“Tres”, con Adriana Calcanhotto en Niceto

>> jueves, 10 de diciembre de 2009

Hay que oír en el fondo de todas las músicas la tonada sin notas, compuesta para nosotros.

El trío brasileño que conforman Adriana Calcanhotto, Moreno Veloso y Doménico Lacelotti se presentó el lunes, martes y miércoles en el Club Niceto de Buenos Aires. Los músicos retoman los ritmos heterogéneos de la música de Brasil y suman una impronta personal y experimental con canciones que les son propias y otras que hacen suyas con igual habilidad.
La primera presentación de estos autores agrupados fue en el 2006, cuando abrieron el show de CocoRosie (acid folk norteamericano) en Río de Janeiro. La experiencia venía del extraño trío +2, de formación variable. Desde ahí, y en paralelo a sus carreras, vienen dando shows tanto en ciudades de Brasil como en el exterior, en escenarios algo más pequeños e íntimos de lo que acostumbran.
El repertorio es casi totalmente improvisado y, aprovechando que son compositores, ensayan mezclas en una atmósfera estimulante. Conservan así la frescura del primer contacto, la sorpresa ante la novedad y la fidelidad a las emociones virginales. “Siempre trabajé con guiones muy armados, pero el imprevisto también tiene su riqueza. Entre los tres el diálogo y la invención musical fluyen permanentemente”, dice la cantante de Porto Alegre. Cuando están en escena comparten miradas de aprobación y condena frente a la ocurrencia de su parceiro. Tanto así, que de momento pareciera que el espectador es un intruso espiando el momento de la creación artística.

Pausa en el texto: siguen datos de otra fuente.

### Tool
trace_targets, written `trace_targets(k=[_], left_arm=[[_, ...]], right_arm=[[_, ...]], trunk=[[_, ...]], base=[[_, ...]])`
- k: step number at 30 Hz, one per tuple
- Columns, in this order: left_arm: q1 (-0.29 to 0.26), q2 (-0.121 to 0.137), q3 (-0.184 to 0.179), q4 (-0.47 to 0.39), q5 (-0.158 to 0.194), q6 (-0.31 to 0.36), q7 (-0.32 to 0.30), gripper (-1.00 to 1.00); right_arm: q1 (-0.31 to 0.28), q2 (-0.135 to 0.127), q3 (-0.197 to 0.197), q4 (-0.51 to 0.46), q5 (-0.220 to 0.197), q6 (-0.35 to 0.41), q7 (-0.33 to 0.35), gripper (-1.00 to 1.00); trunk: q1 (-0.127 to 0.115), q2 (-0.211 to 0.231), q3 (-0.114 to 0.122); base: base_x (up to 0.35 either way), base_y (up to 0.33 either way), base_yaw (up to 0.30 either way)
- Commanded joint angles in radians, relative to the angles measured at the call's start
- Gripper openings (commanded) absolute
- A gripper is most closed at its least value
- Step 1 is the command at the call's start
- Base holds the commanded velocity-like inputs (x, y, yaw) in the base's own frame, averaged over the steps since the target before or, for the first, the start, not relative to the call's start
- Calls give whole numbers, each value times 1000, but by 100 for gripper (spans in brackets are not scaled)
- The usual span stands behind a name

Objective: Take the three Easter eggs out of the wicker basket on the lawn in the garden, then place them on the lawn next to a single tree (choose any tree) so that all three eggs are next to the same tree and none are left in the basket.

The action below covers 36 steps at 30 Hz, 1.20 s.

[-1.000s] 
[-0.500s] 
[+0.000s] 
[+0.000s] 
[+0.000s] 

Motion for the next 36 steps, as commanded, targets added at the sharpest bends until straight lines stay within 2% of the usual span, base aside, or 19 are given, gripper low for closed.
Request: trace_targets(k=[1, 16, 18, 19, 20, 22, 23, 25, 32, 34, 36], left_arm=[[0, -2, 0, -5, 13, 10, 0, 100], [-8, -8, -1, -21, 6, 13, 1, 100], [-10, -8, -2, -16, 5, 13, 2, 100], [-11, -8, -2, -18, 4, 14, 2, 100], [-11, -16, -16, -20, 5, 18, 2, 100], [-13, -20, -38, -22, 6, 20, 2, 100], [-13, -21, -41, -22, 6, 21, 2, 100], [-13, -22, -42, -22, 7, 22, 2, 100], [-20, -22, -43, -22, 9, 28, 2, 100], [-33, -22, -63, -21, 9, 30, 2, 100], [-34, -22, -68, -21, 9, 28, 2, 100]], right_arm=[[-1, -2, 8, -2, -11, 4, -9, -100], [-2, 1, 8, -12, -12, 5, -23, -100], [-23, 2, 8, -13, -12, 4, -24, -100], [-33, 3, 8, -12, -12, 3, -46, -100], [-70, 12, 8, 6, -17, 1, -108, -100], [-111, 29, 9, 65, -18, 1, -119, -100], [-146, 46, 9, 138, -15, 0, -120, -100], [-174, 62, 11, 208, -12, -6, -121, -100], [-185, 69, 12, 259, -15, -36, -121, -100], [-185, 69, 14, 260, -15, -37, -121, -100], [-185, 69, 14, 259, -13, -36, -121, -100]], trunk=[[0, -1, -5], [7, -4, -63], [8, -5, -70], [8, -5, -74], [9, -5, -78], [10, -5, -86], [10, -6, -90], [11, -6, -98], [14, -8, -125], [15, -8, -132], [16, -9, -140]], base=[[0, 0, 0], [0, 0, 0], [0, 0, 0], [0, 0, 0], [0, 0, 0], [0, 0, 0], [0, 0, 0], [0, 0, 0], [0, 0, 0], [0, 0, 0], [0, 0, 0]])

Una manzana puede ser un instrumento no convencional. Claro que hay que tener habilidad para dar el mordisco certero en el momento y lugar indicado. Además de guitarras, chelos y MPC incorporaron otros recursos para generar un todo armónico. La suma, tan despojada, gana en simpleza que asiste a la esencia y el origen.
En el segundo de los tres recitales que dieron en la ciudad, repasaron estilos y todo tipo de textos. Las canciones de Calcanhotto fueron las más reconocidas por el público, como Justo Agora, Sem Saída, Vambora y Fico Assim Sem Voce (que forma parte del primer disco de su heterónimo infantil Adriana Partimpim, cuya segunda producción acaba de ser editada). Cada uno tuvo su espacio, aunque la intervención de la voz dulce y femenina dotaba a la melodía de una luz y sensibilidad especial.

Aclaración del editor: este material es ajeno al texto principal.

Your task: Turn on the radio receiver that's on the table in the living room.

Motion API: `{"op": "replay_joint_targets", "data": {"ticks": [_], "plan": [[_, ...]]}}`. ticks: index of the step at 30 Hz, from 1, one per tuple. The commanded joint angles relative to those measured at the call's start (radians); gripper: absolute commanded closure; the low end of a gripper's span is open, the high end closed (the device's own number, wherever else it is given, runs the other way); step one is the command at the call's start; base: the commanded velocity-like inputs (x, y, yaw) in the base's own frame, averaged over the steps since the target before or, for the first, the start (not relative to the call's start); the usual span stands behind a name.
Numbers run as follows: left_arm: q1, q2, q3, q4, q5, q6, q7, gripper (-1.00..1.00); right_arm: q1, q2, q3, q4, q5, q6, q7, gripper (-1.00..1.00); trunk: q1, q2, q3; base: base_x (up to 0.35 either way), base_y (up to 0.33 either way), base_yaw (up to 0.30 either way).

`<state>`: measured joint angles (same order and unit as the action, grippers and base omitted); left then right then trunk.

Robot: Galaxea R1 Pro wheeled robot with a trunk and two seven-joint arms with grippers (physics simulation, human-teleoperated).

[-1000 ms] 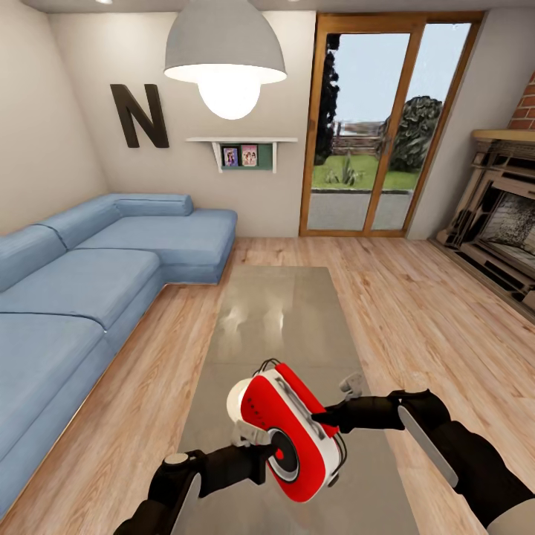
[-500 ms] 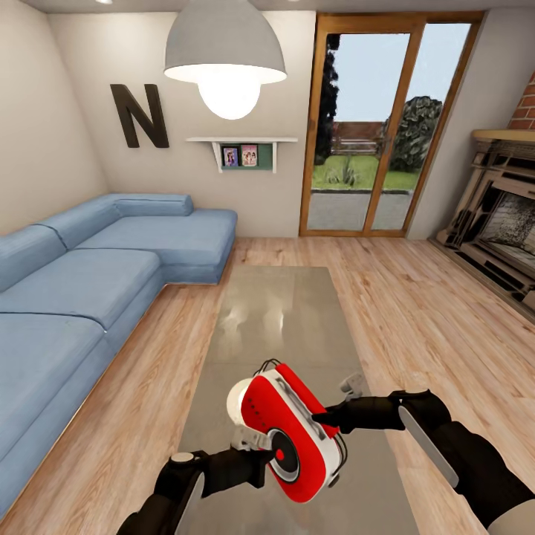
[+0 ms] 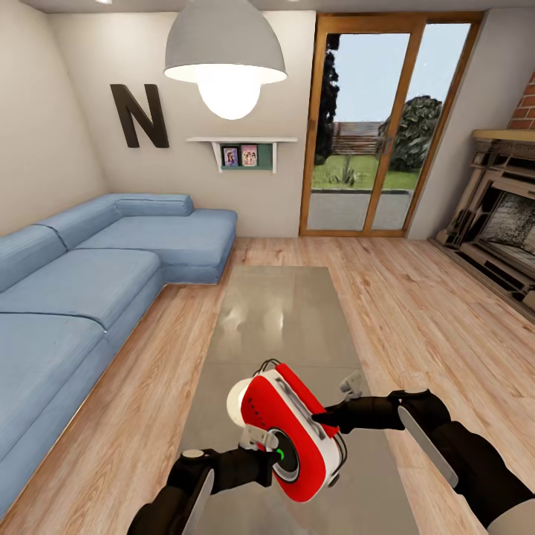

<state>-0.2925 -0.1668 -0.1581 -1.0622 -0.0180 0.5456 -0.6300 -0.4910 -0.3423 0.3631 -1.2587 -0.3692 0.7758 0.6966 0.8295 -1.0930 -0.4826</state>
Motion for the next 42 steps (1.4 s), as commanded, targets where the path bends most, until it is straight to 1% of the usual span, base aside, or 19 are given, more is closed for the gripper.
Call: {"op": "replay_joint_targets", "data": {"ticks": [1,8,13,16,17,18,21,22,24,25,28,34,42], "plan": [[0.000,0.000,0.000,0.001,0.002,-0.001,0.000,1.00,0.000,0.000,0.000,-0.001,-0.016,0.007,0.001,1.00,0.000,0.000,0.000,0.000,0.000,0.000],[0.000,0.000,0.000,0.013,0.000,-0.009,0.001,1.00,-0.001,0.000,0.000,-0.002,-0.016,0.007,0.001,1.00,0.000,0.000,0.000,0.000,0.000,0.000],[-0.001,0.003,-0.001,-0.008,0.002,-0.011,-0.009,1.00,0.000,-0.001,-0.002,0.006,-0.018,0.006,0.000,1.00,0.000,0.000,0.000,0.000,0.000,0.000],[-0.002,0.004,-0.001,-0.017,0.002,-0.010,-0.012,1.00,-0.001,-0.002,-0.007,0.053,-0.017,-0.011,-0.005,1.00,0.000,0.000,0.000,0.000,0.000,0.000],[-0.001,0.005,-0.002,-0.021,0.003,-0.010,-0.012,1.00,-0.001,-0.001,-0.009,0.091,-0.017,-0.029,-0.009,1.00,0.000,0.000,0.000,0.000,0.000,0.000],[-0.001,0.005,-0.002,-0.023,0.003,-0.010,-0.012,1.00,-0.001,-0.001,-0.009,0.099,-0.017,-0.031,-0.010,1.00,0.000,0.000,0.000,0.000,0.000,0.000],[-0.001,0.008,-0.003,-0.030,0.003,-0.009,-0.014,1.00,-0.001,-0.004,-0.010,0.120,-0.015,-0.040,-0.055,1.00,0.000,0.000,0.000,0.000,0.000,0.000],[-0.001,0.008,-0.003,-0.031,0.003,-0.009,-0.014,1.00,-0.001,-0.007,-0.010,0.120,-0.014,-0.041,-0.101,1.00,0.000,0.000,0.000,0.000,0.000,0.000],[-0.002,0.009,-0.003,-0.031,0.003,-0.009,-0.014,1.00,-0.001,-0.009,-0.010,0.120,-0.013,-0.041,-0.136,1.00,0.000,0.000,0.000,0.000,0.000,0.000],[-0.001,0.009,-0.003,-0.031,0.003,-0.009,-0.014,1.00,-0.001,-0.010,-0.010,0.119,-0.013,-0.040,-0.172,1.00,0.000,0.000,0.000,0.000,0.000,0.000],[-0.001,0.009,-0.003,-0.031,0.003,-0.009,-0.013,1.00,-0.001,-0.010,-0.010,0.119,-0.011,-0.040,-0.208,1.00,0.000,0.000,0.000,0.000,0.000,0.000],[-0.002,0.009,-0.003,-0.030,0.003,-0.009,-0.013,1.00,-0.001,-0.011,-0.011,0.117,0.008,-0.041,-0.249,1.00,0.000,0.000,0.000,0.000,0.000,0.000],[-0.002,0.010,-0.003,-0.029,0.004,-0.008,-0.013,1.00,-0.001,-0.012,-0.011,0.099,0.010,-0.035,-0.273,1.00,0.000,0.000,0.000,0.000,0.000,0.000]]}}
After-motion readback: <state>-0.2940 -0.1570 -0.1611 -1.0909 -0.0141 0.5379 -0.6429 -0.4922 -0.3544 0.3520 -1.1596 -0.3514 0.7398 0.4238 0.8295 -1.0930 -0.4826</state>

Moreno (gen de familia: hijo de Caetano, sobrino de María Bethania y ahijado de Gal Costa) se lució en el chelo y se divirtió intentando un castellano poco logrado en una canción del argentino Nacho Rodríguez. Del padre de Moreno interpretaron la preciosa canción O nome da cidade. Esa canción, según contó Calcanhotto, fue el resultado de la lectura de La hora de la estrella de Clarice Lispector.

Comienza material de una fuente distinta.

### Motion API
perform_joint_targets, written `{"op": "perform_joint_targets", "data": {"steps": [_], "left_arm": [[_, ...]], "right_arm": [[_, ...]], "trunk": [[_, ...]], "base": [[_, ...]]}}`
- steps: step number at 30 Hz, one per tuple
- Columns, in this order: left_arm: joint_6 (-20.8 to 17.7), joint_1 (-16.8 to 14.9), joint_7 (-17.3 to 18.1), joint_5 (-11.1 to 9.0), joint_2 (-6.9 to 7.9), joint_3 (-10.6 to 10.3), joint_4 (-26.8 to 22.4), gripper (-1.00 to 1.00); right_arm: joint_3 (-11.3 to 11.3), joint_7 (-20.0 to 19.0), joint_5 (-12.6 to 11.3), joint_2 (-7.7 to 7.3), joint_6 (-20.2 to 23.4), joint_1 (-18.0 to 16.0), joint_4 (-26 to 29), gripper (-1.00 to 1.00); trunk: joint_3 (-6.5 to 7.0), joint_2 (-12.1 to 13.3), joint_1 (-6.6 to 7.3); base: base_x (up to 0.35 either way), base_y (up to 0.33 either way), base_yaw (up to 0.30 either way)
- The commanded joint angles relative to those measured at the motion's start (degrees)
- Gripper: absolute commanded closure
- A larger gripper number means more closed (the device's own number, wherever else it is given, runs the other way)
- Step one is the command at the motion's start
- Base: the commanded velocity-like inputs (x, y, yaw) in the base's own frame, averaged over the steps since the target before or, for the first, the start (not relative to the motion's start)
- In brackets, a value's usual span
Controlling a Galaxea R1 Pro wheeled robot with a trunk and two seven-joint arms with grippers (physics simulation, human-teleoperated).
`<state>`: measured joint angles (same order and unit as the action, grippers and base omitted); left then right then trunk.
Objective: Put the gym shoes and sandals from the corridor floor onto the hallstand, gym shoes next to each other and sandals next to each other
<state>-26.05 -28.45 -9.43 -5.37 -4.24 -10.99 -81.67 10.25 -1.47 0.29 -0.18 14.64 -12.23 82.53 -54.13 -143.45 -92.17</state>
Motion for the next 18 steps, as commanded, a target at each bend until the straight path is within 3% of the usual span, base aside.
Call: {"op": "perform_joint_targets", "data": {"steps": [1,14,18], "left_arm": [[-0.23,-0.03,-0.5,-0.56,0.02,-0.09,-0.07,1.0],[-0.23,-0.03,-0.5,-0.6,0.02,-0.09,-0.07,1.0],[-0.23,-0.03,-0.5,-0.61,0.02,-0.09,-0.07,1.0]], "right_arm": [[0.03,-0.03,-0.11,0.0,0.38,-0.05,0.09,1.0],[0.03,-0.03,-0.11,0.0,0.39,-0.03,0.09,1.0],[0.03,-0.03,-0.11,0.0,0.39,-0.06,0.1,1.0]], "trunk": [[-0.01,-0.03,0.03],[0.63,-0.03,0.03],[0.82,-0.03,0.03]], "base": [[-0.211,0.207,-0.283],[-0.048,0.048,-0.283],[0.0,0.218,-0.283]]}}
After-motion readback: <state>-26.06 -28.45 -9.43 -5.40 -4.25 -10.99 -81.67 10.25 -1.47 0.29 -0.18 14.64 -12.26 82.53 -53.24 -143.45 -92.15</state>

El padre de Doménico, que estaba entre el público, también cedió una canción para que tocaran. Tan improvisado estaba que la letra estaba escrita a mano sobre el dorso de un papel en el que se leía “Baño exclusivo de Andrea Calcanhotto”. Comenzó a cantar Lancellotti, que al no poder encontrar el ritmo dejó el lugar a Adriana. Intercambiaron risas cómplices y se reincorporó en la segunda estrofa de la canción.
Cerraron la noche con una vieja canción brasilera, en la que todos los músicos golpearon sus pandeiros de manera acompasada y perfecta. Un público variado, joven en su mayoría, pudo disfrutar de más de una hora y media de show.